Repeat nothing but the lines below running from the one containing "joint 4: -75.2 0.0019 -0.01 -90" to the one containing "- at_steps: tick". Keep both end lines.
━━━━━ INPUT
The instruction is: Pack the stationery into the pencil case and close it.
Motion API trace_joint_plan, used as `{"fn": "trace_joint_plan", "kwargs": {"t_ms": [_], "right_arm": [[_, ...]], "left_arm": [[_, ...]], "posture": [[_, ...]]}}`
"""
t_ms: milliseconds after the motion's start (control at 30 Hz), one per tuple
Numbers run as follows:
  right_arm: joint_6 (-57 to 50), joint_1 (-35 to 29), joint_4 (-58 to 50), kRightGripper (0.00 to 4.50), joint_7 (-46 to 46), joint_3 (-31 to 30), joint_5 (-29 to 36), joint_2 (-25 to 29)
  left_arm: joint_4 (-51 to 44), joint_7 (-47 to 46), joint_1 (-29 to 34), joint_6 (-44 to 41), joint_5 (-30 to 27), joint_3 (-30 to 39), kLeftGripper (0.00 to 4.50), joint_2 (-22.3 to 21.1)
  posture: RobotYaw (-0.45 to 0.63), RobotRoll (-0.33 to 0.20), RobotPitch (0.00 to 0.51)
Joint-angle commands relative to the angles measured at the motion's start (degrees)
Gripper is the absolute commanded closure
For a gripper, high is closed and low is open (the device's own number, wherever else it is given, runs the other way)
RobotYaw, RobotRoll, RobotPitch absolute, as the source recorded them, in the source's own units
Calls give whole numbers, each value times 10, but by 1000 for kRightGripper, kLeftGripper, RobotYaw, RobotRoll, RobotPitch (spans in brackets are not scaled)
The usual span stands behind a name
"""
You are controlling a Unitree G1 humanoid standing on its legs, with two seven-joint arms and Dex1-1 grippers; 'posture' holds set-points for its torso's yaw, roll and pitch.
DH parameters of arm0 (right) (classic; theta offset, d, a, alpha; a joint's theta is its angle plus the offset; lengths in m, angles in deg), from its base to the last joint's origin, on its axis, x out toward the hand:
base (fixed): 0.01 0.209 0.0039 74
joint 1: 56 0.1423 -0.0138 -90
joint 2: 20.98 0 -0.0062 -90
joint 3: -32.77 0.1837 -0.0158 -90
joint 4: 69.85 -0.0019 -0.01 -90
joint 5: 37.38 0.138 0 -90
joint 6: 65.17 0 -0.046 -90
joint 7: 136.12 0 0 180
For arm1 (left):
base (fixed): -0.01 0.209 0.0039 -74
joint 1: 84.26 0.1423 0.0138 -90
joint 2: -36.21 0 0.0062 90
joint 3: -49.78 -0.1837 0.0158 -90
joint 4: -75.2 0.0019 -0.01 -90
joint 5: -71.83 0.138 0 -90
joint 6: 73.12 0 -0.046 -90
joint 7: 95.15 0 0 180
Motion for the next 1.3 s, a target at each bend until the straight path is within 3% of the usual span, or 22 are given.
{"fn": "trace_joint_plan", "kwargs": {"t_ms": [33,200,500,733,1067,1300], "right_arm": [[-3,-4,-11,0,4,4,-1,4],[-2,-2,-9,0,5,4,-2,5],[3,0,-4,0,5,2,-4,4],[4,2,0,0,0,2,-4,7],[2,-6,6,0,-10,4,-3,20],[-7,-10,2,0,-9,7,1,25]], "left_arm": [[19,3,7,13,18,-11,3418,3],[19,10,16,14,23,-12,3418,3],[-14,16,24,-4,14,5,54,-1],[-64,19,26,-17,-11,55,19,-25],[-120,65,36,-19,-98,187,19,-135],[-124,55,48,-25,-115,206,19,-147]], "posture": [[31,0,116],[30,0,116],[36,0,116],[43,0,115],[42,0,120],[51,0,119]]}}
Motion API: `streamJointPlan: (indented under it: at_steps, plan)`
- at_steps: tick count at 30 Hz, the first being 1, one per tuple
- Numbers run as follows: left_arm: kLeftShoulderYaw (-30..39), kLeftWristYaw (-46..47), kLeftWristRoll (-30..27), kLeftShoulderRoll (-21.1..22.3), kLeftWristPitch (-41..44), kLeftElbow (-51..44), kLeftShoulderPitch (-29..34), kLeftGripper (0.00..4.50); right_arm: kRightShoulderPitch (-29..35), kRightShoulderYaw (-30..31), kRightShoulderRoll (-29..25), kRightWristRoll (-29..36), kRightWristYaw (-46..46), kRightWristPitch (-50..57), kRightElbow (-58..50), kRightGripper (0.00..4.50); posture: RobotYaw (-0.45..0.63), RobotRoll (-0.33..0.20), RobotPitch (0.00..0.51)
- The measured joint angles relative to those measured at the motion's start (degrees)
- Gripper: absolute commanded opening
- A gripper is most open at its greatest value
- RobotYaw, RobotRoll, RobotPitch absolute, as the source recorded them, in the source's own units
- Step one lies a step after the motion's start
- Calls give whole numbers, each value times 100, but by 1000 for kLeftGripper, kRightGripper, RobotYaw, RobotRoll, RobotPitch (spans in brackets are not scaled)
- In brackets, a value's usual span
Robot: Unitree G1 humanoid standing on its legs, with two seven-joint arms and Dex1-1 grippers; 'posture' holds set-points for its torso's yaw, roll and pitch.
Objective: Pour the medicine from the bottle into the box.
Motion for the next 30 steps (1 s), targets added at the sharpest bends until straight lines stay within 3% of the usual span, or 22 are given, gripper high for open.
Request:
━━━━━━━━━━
ANSWER BELOW:
joint 4: -75.2 0.0019 -0.01 -90
joint 5: -71.83 0.138 0 -90
joint 6: 73.12 0 -0.046 -90
joint 7: 95.15 0 0 180
Motion for the next 1.3 s, a target at each bend until the straight path is within 3% of the usual span, or 22 are given.
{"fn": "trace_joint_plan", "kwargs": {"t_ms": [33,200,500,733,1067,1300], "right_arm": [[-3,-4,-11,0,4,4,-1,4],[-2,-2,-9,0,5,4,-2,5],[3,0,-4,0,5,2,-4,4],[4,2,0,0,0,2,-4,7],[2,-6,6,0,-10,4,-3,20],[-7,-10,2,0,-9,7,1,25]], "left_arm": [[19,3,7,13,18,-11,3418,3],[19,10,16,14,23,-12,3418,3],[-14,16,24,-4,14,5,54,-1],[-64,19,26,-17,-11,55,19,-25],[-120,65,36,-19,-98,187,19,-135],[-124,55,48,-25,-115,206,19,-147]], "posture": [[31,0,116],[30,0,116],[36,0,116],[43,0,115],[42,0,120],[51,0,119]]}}
Motion API: `streamJointPlan: (indented under it: at_steps, plan)`
- at_steps: tick count at 30 Hz, the first being 1, one per tuple

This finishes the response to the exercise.